- Assigned task
Nothing in the data should be left out, so repeat it all exactly.

---------- Records provided

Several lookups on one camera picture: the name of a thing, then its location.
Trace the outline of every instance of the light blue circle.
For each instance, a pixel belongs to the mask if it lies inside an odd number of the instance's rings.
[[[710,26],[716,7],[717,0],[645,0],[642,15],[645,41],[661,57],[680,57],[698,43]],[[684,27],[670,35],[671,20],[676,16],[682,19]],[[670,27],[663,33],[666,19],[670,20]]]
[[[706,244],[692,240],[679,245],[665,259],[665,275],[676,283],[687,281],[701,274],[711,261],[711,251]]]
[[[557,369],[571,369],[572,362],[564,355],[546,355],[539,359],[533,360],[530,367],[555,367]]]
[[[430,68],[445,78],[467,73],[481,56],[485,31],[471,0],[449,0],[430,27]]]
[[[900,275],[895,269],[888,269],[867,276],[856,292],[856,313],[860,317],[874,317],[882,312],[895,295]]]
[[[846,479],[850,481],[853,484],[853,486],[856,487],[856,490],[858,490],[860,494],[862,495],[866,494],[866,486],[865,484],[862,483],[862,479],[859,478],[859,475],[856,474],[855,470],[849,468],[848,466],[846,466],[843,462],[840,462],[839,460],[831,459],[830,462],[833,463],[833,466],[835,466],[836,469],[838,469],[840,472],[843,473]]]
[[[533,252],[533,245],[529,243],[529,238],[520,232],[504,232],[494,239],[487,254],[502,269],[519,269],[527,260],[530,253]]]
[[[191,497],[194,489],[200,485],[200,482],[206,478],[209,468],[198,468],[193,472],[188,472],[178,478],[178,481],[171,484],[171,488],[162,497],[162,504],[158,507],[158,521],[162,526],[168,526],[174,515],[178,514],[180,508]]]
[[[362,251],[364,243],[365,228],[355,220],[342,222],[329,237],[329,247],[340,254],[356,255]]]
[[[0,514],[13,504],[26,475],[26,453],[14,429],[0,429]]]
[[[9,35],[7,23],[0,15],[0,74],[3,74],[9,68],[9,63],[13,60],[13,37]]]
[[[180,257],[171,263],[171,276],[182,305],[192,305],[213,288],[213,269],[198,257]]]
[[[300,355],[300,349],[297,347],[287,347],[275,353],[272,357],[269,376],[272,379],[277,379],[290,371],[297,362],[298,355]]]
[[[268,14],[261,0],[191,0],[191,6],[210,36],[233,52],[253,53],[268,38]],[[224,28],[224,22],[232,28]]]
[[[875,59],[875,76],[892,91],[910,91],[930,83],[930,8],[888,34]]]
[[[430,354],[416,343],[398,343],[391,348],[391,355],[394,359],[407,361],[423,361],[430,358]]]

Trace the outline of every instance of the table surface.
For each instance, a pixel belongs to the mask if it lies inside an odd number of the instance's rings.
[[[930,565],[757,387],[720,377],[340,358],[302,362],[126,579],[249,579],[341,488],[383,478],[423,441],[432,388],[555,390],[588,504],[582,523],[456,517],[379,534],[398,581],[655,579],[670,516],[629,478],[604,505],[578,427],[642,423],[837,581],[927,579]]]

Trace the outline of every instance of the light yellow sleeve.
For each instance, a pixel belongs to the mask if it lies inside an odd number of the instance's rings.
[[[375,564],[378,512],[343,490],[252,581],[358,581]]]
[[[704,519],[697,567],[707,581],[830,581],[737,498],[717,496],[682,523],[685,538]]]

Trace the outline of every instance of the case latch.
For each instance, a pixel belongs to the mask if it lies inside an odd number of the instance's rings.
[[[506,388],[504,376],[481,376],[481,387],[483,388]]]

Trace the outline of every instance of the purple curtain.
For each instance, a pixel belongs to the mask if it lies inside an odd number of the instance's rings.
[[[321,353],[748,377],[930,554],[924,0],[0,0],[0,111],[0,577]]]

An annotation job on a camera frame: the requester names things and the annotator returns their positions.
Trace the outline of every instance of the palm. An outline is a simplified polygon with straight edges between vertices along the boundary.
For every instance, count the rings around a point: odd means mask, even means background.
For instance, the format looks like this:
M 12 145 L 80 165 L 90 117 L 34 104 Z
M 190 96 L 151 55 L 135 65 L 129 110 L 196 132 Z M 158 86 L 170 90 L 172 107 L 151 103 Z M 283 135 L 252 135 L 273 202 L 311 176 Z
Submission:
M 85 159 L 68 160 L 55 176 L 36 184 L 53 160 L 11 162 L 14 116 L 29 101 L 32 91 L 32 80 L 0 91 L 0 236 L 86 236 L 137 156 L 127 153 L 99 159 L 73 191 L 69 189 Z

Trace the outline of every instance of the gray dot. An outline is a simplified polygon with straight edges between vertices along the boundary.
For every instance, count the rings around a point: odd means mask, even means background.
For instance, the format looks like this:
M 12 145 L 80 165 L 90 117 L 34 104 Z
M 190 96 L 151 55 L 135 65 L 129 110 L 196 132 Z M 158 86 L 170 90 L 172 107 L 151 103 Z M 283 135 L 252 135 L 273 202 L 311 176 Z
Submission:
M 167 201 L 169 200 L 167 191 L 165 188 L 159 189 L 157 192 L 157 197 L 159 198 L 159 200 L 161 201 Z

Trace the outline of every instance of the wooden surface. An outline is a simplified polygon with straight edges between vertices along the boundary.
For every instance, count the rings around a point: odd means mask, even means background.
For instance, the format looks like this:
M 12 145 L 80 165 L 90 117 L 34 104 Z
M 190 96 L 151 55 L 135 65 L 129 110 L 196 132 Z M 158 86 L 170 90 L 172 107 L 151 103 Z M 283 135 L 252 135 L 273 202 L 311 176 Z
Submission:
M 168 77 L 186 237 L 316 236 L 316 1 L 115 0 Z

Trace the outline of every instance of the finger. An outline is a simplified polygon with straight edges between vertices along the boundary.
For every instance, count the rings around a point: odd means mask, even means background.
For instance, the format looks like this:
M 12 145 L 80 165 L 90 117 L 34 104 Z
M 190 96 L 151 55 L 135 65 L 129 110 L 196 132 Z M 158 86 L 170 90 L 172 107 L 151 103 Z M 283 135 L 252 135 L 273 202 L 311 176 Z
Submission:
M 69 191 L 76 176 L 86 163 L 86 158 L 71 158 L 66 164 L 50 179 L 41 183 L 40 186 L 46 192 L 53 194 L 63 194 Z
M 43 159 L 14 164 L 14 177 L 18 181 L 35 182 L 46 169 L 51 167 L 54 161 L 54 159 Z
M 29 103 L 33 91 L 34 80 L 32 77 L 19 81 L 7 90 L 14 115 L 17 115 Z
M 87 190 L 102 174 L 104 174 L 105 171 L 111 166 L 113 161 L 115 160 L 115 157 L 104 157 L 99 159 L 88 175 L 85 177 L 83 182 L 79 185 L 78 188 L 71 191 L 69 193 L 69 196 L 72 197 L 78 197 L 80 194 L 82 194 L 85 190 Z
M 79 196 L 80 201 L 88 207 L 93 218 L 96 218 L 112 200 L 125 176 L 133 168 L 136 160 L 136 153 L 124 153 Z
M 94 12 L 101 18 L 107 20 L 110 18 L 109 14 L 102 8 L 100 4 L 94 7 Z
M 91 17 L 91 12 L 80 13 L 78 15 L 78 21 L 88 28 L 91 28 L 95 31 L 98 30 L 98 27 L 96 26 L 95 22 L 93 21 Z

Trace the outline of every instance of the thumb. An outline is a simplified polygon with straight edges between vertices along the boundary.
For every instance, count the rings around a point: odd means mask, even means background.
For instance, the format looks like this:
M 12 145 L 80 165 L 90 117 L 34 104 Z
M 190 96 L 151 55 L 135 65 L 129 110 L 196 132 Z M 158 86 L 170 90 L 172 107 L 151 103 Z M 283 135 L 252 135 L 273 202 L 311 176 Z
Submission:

--------------------

- Response
Several lookups on one camera picture: the name of a thing, then its location.
Trace the outline of every instance of the light blue circle.
For each instance, a pixel belongs to the mask if it lies inside an odd number of the instance's rings.
[[[710,26],[716,7],[717,0],[645,0],[642,15],[645,41],[661,57],[680,57],[698,43]],[[684,27],[670,35],[671,20],[676,16],[682,19]],[[670,27],[663,33],[666,19],[670,20]]]
[[[706,244],[692,240],[679,245],[665,259],[665,275],[676,283],[687,281],[701,274],[711,261],[711,251]]]
[[[557,369],[571,369],[572,362],[564,355],[546,355],[539,359],[533,360],[530,367],[555,367]]]
[[[430,68],[445,78],[467,73],[481,56],[485,31],[471,0],[449,0],[430,27]]]
[[[900,275],[895,269],[888,269],[867,276],[856,292],[856,313],[860,317],[874,317],[882,312],[895,295]]]
[[[846,479],[850,481],[853,484],[853,486],[856,487],[856,490],[858,490],[860,494],[862,495],[866,494],[866,486],[865,484],[862,483],[862,479],[859,478],[859,475],[856,474],[855,470],[849,468],[848,466],[846,466],[843,462],[840,462],[839,460],[831,459],[830,462],[833,463],[833,466],[835,466],[836,469],[838,469],[840,472],[843,473]]]
[[[533,252],[533,245],[529,243],[529,238],[520,232],[504,232],[494,239],[487,254],[502,269],[519,269],[527,260],[530,253]]]
[[[191,497],[194,489],[200,485],[200,482],[206,478],[209,468],[198,468],[193,472],[188,472],[178,478],[178,481],[171,484],[171,488],[162,497],[162,504],[158,507],[158,521],[162,526],[168,526],[174,515],[178,514],[180,508]]]
[[[362,251],[364,243],[365,228],[355,220],[342,222],[329,237],[329,247],[340,254],[356,255]]]
[[[0,514],[13,504],[26,475],[26,453],[14,429],[0,429]]]
[[[9,35],[7,23],[0,15],[0,74],[3,74],[9,68],[9,63],[13,60],[13,37]]]
[[[180,257],[171,263],[171,276],[182,305],[192,305],[213,288],[213,269],[198,257]]]
[[[300,355],[300,349],[297,347],[287,347],[275,353],[272,357],[269,376],[272,379],[277,379],[290,371],[297,362],[298,355]]]
[[[268,14],[261,0],[191,0],[191,6],[210,36],[233,52],[253,53],[268,38]],[[224,28],[224,22],[232,28]]]
[[[875,59],[875,76],[892,91],[910,91],[930,83],[930,8],[888,34]]]
[[[430,354],[416,343],[398,343],[391,348],[391,355],[394,359],[407,361],[423,361],[430,358]]]

Trace the outline of every instance of the table surface.
For each instance, a pixel belongs to the mask if it lies inside an odd number of the instance's rings.
[[[930,565],[757,387],[720,377],[340,358],[302,362],[126,579],[249,579],[341,488],[383,478],[423,441],[432,388],[555,390],[588,504],[582,523],[456,517],[379,534],[398,581],[655,579],[670,516],[629,478],[604,505],[578,427],[642,423],[837,581],[927,579]]]

Trace the outline of every instance of the light yellow sleeve.
For each instance, a pixel belongs to the mask if it lies inside an odd number of the instance's rings.
[[[375,564],[378,512],[343,490],[252,581],[358,581]]]
[[[704,519],[697,567],[707,581],[830,581],[737,498],[717,496],[682,523],[685,538]]]

Trace the outline of every instance of the case latch.
For each instance, a pixel belongs to the mask if it lies inside an odd number of the instance's rings.
[[[506,388],[504,376],[481,376],[481,387],[483,388]]]

Trace the outline of every instance of the purple curtain.
For each instance, a pixel belongs to the mask if it lies inside an odd number of the instance's rings.
[[[321,353],[748,377],[930,554],[924,0],[0,0],[0,111],[0,577]]]

An annotation job on a camera frame: the requester names things and the annotator returns their positions.
Trace the outline of every instance of the palm. An outline is a simplified polygon with straight edges between vertices along the boundary.
For every instance, count the rings around a point: odd means mask, even means background.
For instance, the format looks like this:
M 12 145 L 80 165 L 90 117 L 34 104 Z
M 190 96 L 151 55 L 135 65 L 129 110 L 196 132 Z M 158 86 L 170 90 L 172 107 L 151 103 Z M 283 135 L 252 135 L 273 202 L 311 176 Z
Submission:
M 85 159 L 68 160 L 55 176 L 36 184 L 53 160 L 11 162 L 14 116 L 29 101 L 32 91 L 32 80 L 0 91 L 0 236 L 86 236 L 137 156 L 127 153 L 99 159 L 73 191 L 69 189 Z

Trace the outline of every instance of the gray dot. An outline is a simplified polygon with straight edges between vertices along the boundary.
For every instance, count the rings around a point: odd means mask, even means background.
For instance, the format looks like this:
M 12 145 L 80 165 L 90 117 L 34 104 Z
M 190 96 L 151 55 L 135 65 L 129 110 L 196 132 Z M 158 86 L 170 90 L 172 107 L 151 103 Z M 283 135 L 252 135 L 273 202 L 311 176 Z
Submission:
M 167 201 L 169 200 L 167 191 L 165 188 L 159 189 L 157 192 L 157 197 L 159 198 L 159 200 L 161 201 Z

Trace the outline of every instance of the wooden surface. An outline is a simplified polygon with straight edges between vertices along the boundary.
For every instance, count the rings around a point: odd means mask, even means background.
For instance, the format looks like this:
M 12 145 L 80 165 L 90 117 L 34 104 Z
M 190 96 L 151 55 L 135 65 L 129 110 L 196 132 Z M 158 86 L 170 90 L 172 107 L 151 103 Z M 283 135 L 252 135 L 273 202 L 311 176 Z
Submission:
M 168 77 L 186 237 L 316 236 L 316 1 L 115 0 Z

Trace the outline of every instance of the finger. An outline is a simplified polygon with straight edges between vertices along the boundary.
For every instance, count the rings around a point: odd means mask, even means background.
For instance, the format looks like this:
M 12 145 L 80 165 L 90 117 L 34 104 Z
M 190 96 L 151 55 L 135 65 L 129 110 L 196 132 Z M 158 86 L 170 90 L 172 107 L 151 103 Z M 283 135 L 252 135 L 273 202 L 311 176 Z
Submission:
M 69 191 L 76 176 L 86 163 L 86 158 L 71 158 L 66 164 L 50 179 L 41 183 L 40 186 L 46 192 L 53 194 L 63 194 Z
M 43 159 L 14 164 L 14 177 L 18 181 L 35 182 L 46 169 L 51 167 L 54 161 L 54 159 Z
M 29 103 L 33 91 L 34 80 L 32 77 L 19 81 L 7 90 L 14 115 L 17 115 Z
M 87 190 L 102 174 L 104 174 L 105 171 L 111 166 L 113 161 L 115 160 L 115 157 L 104 157 L 99 159 L 88 175 L 85 177 L 83 182 L 79 185 L 78 188 L 71 191 L 69 193 L 69 196 L 72 197 L 78 197 L 80 194 L 82 194 L 85 190 Z
M 79 196 L 80 201 L 88 207 L 93 218 L 96 218 L 112 200 L 125 176 L 133 168 L 136 160 L 136 153 L 124 153 Z
M 94 12 L 101 18 L 107 20 L 110 18 L 109 14 L 102 8 L 100 4 L 94 7 Z
M 91 17 L 91 12 L 80 13 L 78 15 L 78 21 L 88 28 L 91 28 L 95 31 L 98 30 L 98 27 L 96 26 L 95 22 L 93 21 Z

Trace the outline of every instance of the thumb. An outline is a simplified polygon with straight edges between vertices along the boundary.
For every instance, count the rings around a point: odd means mask, even means background.
For instance, the format looks like this:
M 12 145 L 80 165 L 90 117 L 34 104 Z
M 190 96 L 151 55 L 135 65 L 129 110 L 196 132 Z M 158 86 L 170 90 L 172 107 L 151 103 Z M 283 135 L 252 135 L 273 202 L 311 176 Z
Submission:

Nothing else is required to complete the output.